** Opening Provided material block **

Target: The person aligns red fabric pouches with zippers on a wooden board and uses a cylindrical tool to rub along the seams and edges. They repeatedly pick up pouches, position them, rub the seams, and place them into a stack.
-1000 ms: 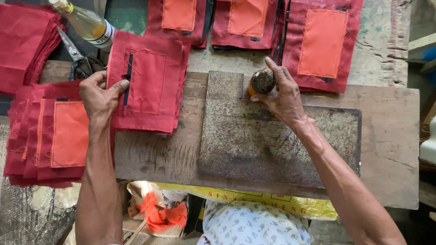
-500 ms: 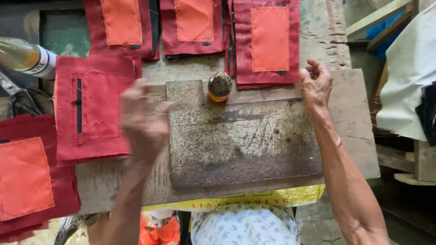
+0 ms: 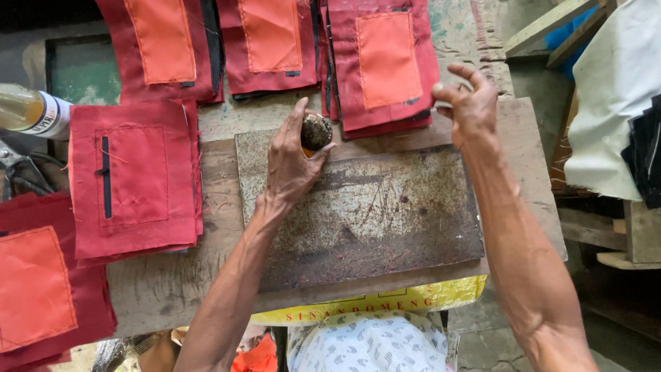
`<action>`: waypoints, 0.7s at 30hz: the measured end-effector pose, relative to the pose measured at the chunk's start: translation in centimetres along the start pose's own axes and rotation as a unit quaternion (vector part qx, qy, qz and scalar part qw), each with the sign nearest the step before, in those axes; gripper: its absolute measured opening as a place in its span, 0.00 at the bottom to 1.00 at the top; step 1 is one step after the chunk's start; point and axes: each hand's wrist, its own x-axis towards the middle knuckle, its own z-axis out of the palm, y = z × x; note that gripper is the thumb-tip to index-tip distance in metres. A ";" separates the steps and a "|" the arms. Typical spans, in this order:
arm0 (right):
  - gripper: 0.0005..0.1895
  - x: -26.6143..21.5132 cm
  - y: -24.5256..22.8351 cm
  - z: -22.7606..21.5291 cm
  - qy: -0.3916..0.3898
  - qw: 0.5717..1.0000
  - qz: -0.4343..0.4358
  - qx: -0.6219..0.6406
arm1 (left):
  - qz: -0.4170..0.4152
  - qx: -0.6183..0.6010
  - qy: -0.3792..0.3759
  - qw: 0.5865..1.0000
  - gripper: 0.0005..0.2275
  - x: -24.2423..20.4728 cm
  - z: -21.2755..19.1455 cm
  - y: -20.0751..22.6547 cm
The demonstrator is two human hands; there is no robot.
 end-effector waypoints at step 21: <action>0.30 -0.6 -0.2 0.9 0.040 0.987 -0.018 0.154 | -0.018 -0.005 -0.016 1.000 0.42 0.3 -0.7 1.1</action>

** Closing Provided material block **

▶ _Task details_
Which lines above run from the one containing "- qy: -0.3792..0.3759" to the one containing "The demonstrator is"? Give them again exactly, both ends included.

▶ _Problem solution_
  - qy: -0.3792..0.3759
  - qw: 0.5865..1.0000
  - gripper: 0.0005..0.2275
  - x: -24.2423..20.4728 cm
  - z: -21.2755..19.1455 cm
  - y: -20.0751..22.6547 cm
The demonstrator is two human hands; there is no robot.

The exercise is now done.